Que a arte tenha impacto no social e desempenhe um papel principal no xadrez da vida é algo sempre em equilíbrio instável…
(N)A arte passa o ar através da obra que dá a ver, especialmente, o invisível de facto. A obra de arte é, pois, um passador muito concreto e os passadores são constituídos por uma malha: esta tem, simultaneamente, o visível e a abertura que dá a ver, o invisível. Na pintura do Renascimento coava-se a realidade com precisamente uma grelha semelhante a um passador; sabe-se que a arte moderna prescindiu deste passador porque, em parte significativa, deixou de olhar para o exterior até ao ponto de repudiar a captação a olho nu. Se o quadro – alegoria para toda a obra de arte, cegou, como escreveu e bem José-Augusto França, é porque os olhares que o construíram se recolheram dentro do corpo do/a artista. E este é um caminho claro, passível de ser localizado na arte moderna; pode não ser o único, mas é sem dúvida o mais evidente: criar a partir do que está dentro. Giacometti, por exemplo, conheceu a desadequação pelos surrealistas por esculpir e desenhar à vista. Com efeito, as visões interiores passaram a dominar na arte.

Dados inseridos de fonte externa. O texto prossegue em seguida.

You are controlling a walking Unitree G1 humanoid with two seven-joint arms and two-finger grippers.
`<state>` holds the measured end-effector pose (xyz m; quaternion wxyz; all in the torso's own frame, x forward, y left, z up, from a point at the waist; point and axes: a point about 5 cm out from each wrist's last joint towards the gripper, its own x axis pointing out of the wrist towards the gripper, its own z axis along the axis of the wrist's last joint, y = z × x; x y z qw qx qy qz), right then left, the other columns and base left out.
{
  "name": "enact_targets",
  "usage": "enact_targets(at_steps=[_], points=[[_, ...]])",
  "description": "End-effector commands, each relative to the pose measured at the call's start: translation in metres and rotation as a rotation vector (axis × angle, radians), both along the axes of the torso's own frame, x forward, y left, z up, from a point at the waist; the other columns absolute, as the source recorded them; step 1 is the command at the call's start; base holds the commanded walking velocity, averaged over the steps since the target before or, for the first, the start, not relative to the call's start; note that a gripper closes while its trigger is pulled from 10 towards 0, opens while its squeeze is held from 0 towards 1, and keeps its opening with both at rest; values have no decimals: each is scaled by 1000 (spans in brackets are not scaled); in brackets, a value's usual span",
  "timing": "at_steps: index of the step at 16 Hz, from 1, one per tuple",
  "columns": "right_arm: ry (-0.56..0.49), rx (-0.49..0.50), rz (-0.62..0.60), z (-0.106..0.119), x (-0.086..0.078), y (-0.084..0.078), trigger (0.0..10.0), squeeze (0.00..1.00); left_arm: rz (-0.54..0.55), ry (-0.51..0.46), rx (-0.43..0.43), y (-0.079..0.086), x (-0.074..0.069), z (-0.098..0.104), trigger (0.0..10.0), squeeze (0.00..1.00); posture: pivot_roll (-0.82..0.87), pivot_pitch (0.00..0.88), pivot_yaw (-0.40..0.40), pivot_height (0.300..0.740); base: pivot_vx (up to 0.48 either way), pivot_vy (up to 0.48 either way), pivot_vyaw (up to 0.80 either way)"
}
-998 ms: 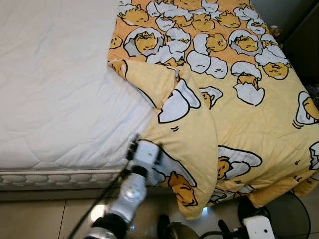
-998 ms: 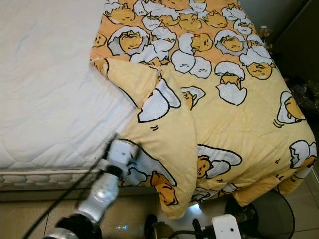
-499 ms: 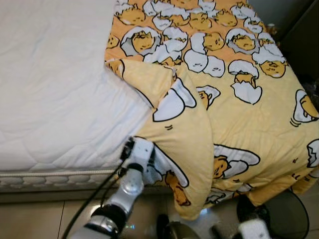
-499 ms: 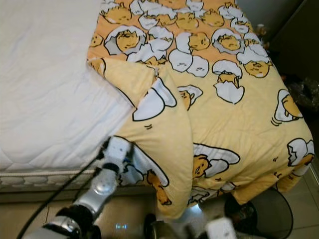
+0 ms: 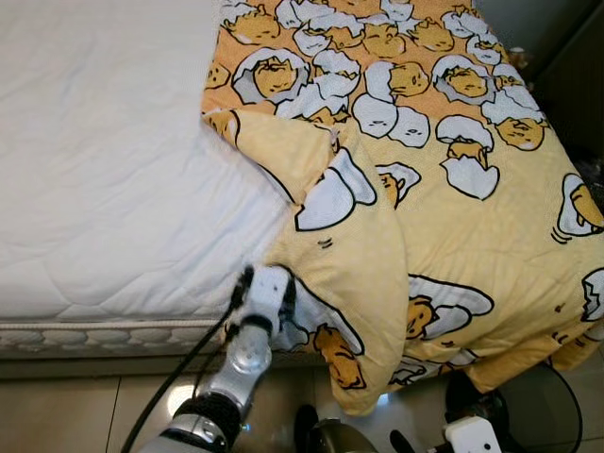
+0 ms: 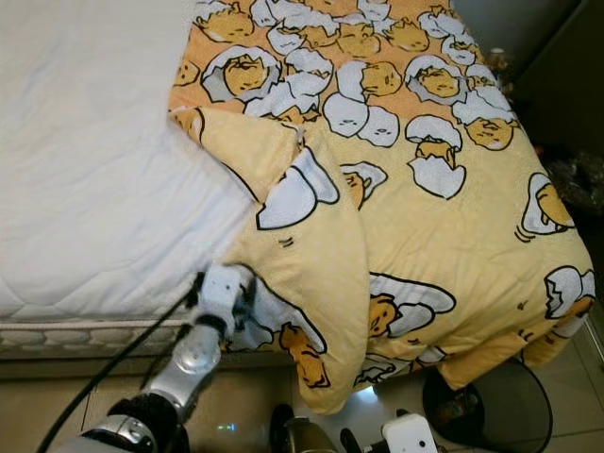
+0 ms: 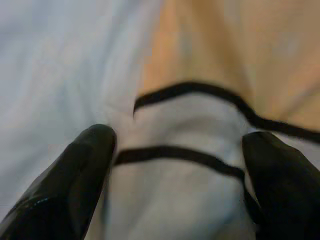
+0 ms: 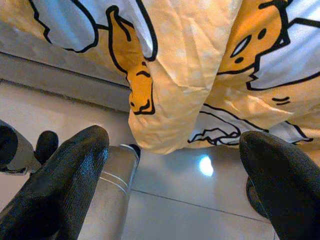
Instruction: Clean up the room
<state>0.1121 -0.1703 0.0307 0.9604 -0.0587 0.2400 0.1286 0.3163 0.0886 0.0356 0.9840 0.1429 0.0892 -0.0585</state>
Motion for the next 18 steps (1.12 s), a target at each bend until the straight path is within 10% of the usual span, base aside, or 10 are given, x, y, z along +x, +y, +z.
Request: enact_targets(at_steps=[1,5,6,18], points=[[39,-17,-6,-3,-9,-6,10000,0,37,114,70,8,-9,-19,10000,0,-164,333,-173,740,0,0,0],[38,-18,6,-2,-10,-6,10000,0,129,146,74,25,-3,-17,10000,0,-179,336,-181,740,0,0,0],[40,-19,5,-2,-10,-6,10000,0,125,143,34,24,0,-14,0,0,-179,336,-181,740,0,0,0],[19,-2,-8,-11,15,-3,10000,0,-31,312,-89,13,-11,-30,0,0,-124,286,-147,740,0,0,0]])
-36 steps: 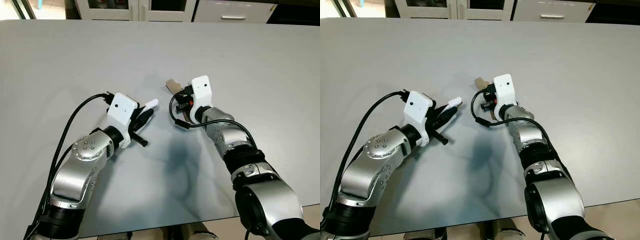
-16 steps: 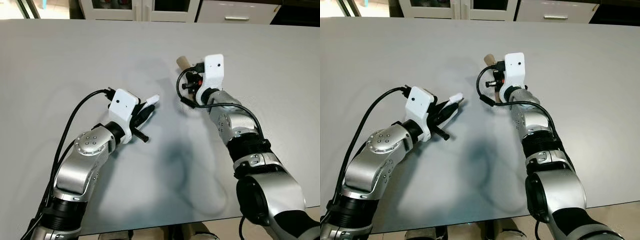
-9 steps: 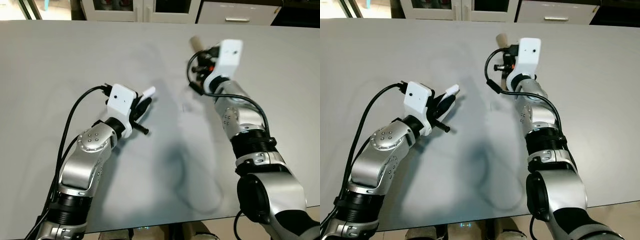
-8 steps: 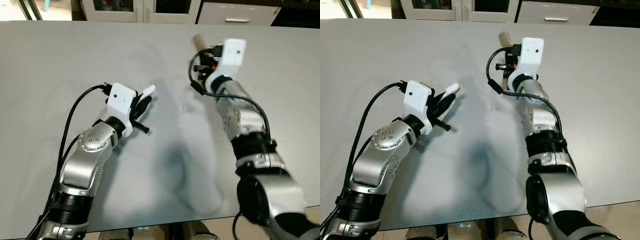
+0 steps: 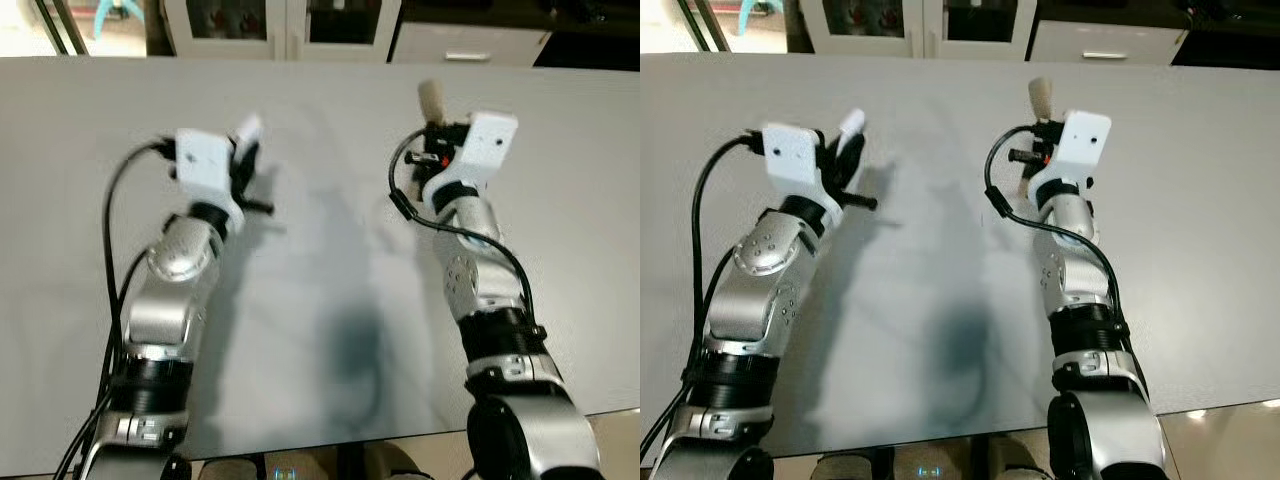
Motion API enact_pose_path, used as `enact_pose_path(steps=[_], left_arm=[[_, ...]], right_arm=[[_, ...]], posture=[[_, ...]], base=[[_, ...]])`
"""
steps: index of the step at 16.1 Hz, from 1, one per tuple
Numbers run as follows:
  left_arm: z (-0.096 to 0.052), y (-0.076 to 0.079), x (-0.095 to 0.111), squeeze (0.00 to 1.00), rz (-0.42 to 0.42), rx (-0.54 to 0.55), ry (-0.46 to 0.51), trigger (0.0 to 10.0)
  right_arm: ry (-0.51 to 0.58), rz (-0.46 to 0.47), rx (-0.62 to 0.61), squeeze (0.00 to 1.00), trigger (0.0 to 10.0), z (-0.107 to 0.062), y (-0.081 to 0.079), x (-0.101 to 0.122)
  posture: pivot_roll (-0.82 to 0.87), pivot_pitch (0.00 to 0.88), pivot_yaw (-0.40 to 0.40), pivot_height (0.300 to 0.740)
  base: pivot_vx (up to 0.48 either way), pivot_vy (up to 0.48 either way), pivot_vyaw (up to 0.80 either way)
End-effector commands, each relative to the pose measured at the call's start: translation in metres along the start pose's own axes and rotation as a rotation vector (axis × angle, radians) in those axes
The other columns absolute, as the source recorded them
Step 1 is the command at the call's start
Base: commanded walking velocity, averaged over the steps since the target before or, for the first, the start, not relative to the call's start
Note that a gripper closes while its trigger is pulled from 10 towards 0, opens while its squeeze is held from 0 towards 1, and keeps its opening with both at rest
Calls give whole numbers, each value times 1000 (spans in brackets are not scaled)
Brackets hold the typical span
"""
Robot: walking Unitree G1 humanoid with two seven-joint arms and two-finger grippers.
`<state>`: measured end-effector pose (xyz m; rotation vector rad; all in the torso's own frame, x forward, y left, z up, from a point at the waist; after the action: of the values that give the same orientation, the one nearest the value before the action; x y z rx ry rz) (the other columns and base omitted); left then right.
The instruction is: Picking trash to rubbish bin
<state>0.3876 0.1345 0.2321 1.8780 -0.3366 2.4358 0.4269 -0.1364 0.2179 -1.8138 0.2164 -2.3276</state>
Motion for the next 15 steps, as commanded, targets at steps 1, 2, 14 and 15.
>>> enact_pose_path(steps=[1,2,14,15], left_arm=[[3,-1,-1,0,10,21,2,10000],[5,-1,-3,0,25,24,-1,10000],[1,-1,-35,0,64,61,-39,10000],[1,-2,-38,0,71,67,-47,10000]], right_arm=[[46,-24,-15,0,10000,-3,6,8],[46,-30,-26,0,10000,-6,10,5],[-54,-73,-108,0,10000,-31,30,-38],[-56,-75,-108,0,10000,-32,31,-39]], posture=[[45,81,-59,740],[46,76,-59,740],[32,0,-50,740],[32,0,-52,740]], base=[[0,0,0],[0,0,0],[0,0,0],[0,0,0]])
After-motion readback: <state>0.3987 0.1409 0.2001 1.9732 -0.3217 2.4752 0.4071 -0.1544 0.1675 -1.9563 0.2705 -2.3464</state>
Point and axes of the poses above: a point about 5 cm out from each wrist's last joint towards the gripper, its own z axis pointing out of the wrist towards the gripper, its own x axis along the axis of the wrist's last joint, y = z × x, the point moved 5 cm from there along z, pointing out of the wrist towards the gripper, and after that the axes turned 3 degrees about z, right-handed, at the moved point
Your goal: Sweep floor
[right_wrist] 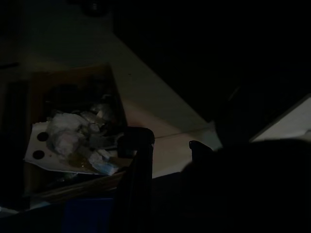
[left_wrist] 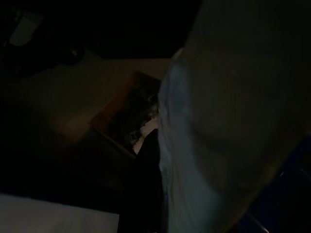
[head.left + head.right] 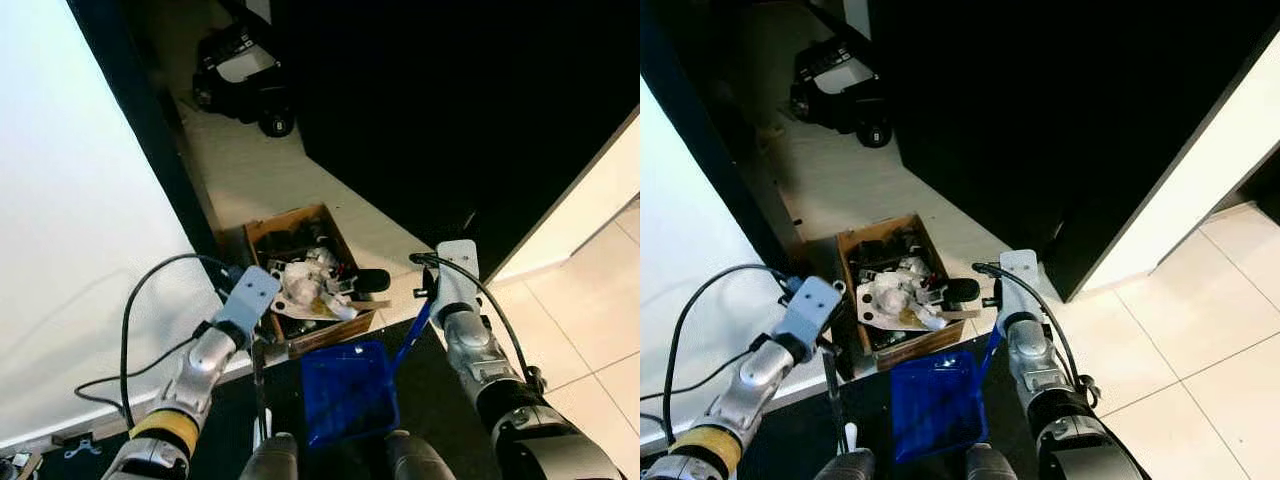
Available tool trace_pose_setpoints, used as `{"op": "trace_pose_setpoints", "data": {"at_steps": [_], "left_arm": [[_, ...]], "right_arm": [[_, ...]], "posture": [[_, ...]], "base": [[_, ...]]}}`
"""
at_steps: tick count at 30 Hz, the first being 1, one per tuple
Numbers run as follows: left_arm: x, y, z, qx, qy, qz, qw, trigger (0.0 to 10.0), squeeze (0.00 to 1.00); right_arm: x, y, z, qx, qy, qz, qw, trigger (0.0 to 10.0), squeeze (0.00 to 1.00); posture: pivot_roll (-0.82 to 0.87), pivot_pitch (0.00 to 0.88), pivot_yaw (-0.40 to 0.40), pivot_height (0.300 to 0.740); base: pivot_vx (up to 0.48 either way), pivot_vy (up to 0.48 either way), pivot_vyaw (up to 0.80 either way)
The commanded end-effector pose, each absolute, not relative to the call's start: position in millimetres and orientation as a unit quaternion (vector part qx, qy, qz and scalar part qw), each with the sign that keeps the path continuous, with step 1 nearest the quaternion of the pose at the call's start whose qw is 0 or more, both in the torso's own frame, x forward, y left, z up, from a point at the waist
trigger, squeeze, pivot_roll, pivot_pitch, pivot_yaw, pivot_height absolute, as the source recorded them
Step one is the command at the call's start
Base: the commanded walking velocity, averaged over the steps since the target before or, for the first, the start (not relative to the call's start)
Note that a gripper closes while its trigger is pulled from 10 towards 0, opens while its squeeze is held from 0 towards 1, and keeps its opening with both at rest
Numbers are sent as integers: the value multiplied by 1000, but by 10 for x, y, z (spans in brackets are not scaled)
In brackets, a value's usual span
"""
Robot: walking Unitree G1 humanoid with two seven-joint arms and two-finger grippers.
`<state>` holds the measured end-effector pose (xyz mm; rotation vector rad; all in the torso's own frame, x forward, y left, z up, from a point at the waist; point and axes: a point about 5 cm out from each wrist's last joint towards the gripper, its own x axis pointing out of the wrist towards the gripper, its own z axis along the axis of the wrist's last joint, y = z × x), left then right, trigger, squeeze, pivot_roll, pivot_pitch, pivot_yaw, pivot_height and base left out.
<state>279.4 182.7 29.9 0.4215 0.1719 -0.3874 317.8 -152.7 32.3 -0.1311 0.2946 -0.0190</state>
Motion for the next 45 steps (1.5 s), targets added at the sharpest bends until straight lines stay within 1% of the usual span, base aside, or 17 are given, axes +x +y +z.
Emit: {"op": "trace_pose_setpoints", "data": {"at_steps": [1, 4, 8, 11, 12, 20, 29, 33, 35, 36, 37, 38, 39, 40, 41, 43, 45], "left_arm": [[2765, 1876, 258, 212, 91, -177, 957, 10000, 0], [2846, 1838, 297, 188, 76, -132, 970, 10000, 0], [2901, 1765, 328, 174, 65, -121, 975, 10000, 0], [2979, 1587, 376, 144, 52, -124, 981, 10000, 0], [2979, 1587, 376, 144, 52, -124, 981, 10000, 0], [2993, 1147, 359, 97, 52, -166, 980, 10000, 0], [3011, 903, 414, 41, 47, -177, 982, 10000, 0], [3052, 1034, 542, 51, 13, -175, 983, 10000, 0], [3067, 1249, 605, 92, -2, -160, 983, 10000, 0], [3067, 1249, 605, 92, -2, -160, 983, 10000, 0], [3060, 1395, 635, 110, -8, -146, 983, 10000, 0], [3060, 1395, 635, 110, -8, -146, 983, 10000, 0], [3043, 1572, 646, 124, -5, -124, 984, 10000, 0], [3043, 1572, 646, 124, -5, -124, 984, 10000, 0], [2981, 1806, 660, 130, 2, -96, 987, 10000, 0], [2858, 2085, 672, 138, 17, -62, 988, 10000, 0], [2769, 2171, 662, 139, 27, -50, 989, 10000, 0]], "right_arm": [[3075, -1717, 182, -108, 186, -33, 976, 10000, 0], [3055, -1607, 159, -149, 182, 31, 971, 10000, 0], [3015, -1482, 124, -172, 180, 91, 964, 10000, 0], [2972, -1352, 95, -176, 178, 137, 958, 10000, 0], [2972, -1352, 95, -176, 178, 137, 958, 10000, 0], [2954, -1225, 90, -167, 175, 161, 957, 10000, 0], [2948, -1283, 77, -152, 183, 146, 960, 10000, 0], [2961, -1303, 85, -150, 183, 140, 962, 10000, 0], [2962, -1305, 84, -147, 184, 137, 962, 10000, 0], [2962, -1305, 84, -147, 184, 137, 962, 10000, 0], [2962, -1304, 82, -146, 184, 136, 962, 10000, 0], [2962, -1304, 82, -146, 184, 136, 962, 10000, 0], [2962, -1300, 80, -145, 185, 136, 962, 10000, 0], [2962, -1300, 80, -145, 185, 136, 962, 10000, 0], [2967, -1288, 83, -143, 185, 136, 963, 10000, 0], [2977, -1271, 91, -139, 184, 136, 963, 10000, 0], [2983, -1263, 98, -136, 182, 136, 964, 10000, 0]], "posture": [[100, 122, -36, 740], [85, 134, -41, 740], [77, 139, -45, 740], [76, 142, -47, 740], [76, 142, -47, 740], [60, 152, -41, 740], [64, 149, -32, 740], [81, 144, -26, 740], [92, 140, -25, 740], [92, 140, -25, 740], [103, 136, -23, 740], [103, 136, -23, 740], [114, 133, -23, 740], [114, 133, -23, 740], [129, 124, -22, 740], [142, 117, -22, 740], [146, 113, -21, 740]], "base": [[0, 0, 0], [0, 0, 0], [0, 0, 0], [0, 0, 0], [0, 0, 0], [0, 0, 0], [0, 0, 0], [0, 0, 0], [0, 0, 0], [0, 0, 0], [0, 0, 0], [0, 0, 0], [0, 0, 0], [0, 0, 0], [0, 0, 0], [0, 0, 0], [0, 0, 0]]}}
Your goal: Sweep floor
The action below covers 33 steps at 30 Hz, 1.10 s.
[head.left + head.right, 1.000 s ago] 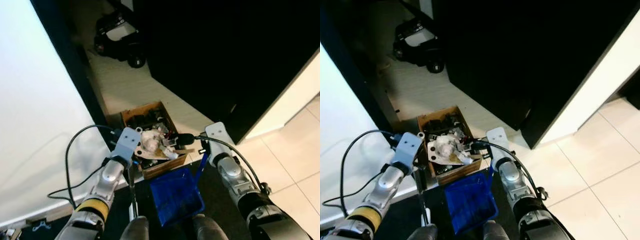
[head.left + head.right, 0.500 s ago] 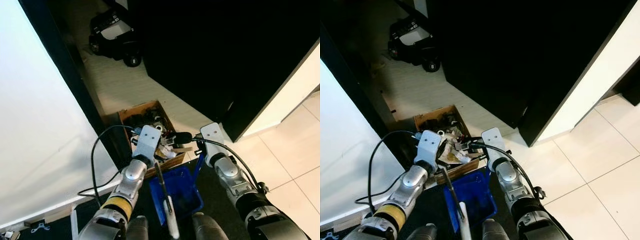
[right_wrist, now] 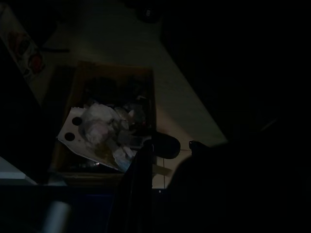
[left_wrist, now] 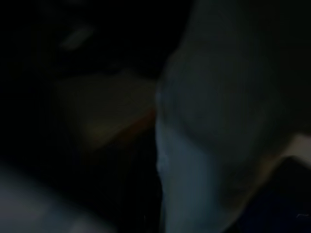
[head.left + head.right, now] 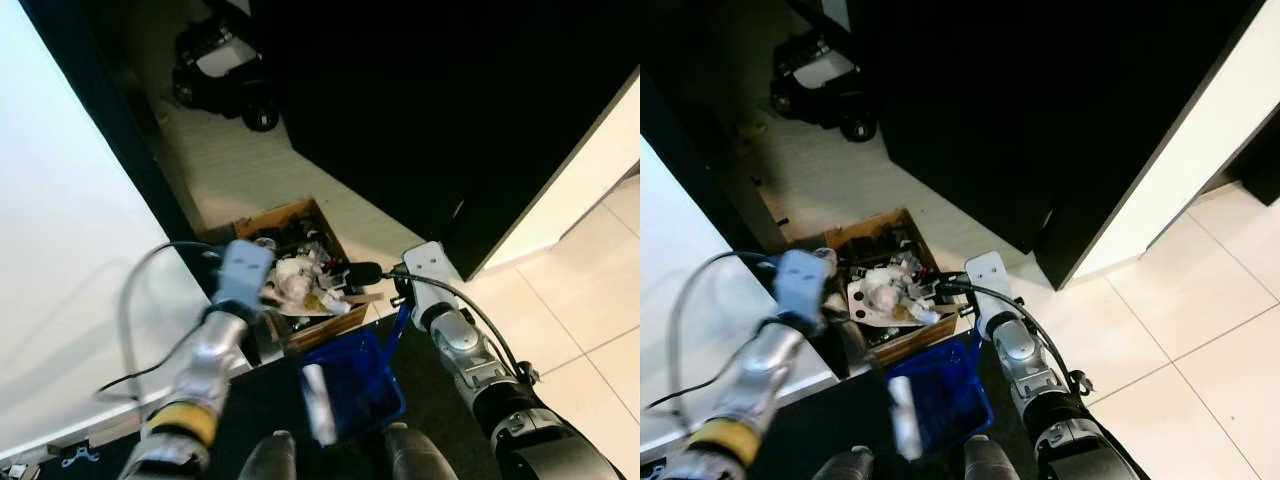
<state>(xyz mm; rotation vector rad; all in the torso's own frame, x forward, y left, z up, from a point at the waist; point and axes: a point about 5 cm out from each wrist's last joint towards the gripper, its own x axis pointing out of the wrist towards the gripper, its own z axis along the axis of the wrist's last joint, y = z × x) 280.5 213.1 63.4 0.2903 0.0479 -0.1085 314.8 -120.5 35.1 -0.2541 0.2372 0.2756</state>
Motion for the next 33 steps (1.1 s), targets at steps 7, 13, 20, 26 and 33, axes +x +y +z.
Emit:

Tal circunstância, ou seja, este deslocamento do exterior para o interior, naturalmente será responsável pela atitude disseminada que imputa as opiniões e construções relativas ao visível aos sujeitos – é comum, creio, e numa discussão, remeterem-se as diversas posições para uma radicalidade pessoal, sem que esta seja aferida pela exterioridade inerente ao real. Sem dúvida que a consideração, e respeito correlativo, de uma postura que tem em conta as posições radicadas é saudável, porque até historicamente resgata uma usurpação pelas ideologias que diluíram diversas subjectividades; no entanto, em qualquer tempo e em qualquer lugar, o ser humano resulta do cruzamento de coordenadas que se traçam, tanto dentro, como fora. Afastando a telepatia, detectável em casos muito raros de entendimento sensível, eis que temos: o que vemos por direito; o que pressentimos no que vemos – tudo devidamente replicado pela totalidade da população, digamos, o que faz exalar para a atmosfera um ar. E, assim, é como se o próprio ar tivesse mensagens que se propagam, exigindo-nos que procedamos como uma espécie de pêndulos.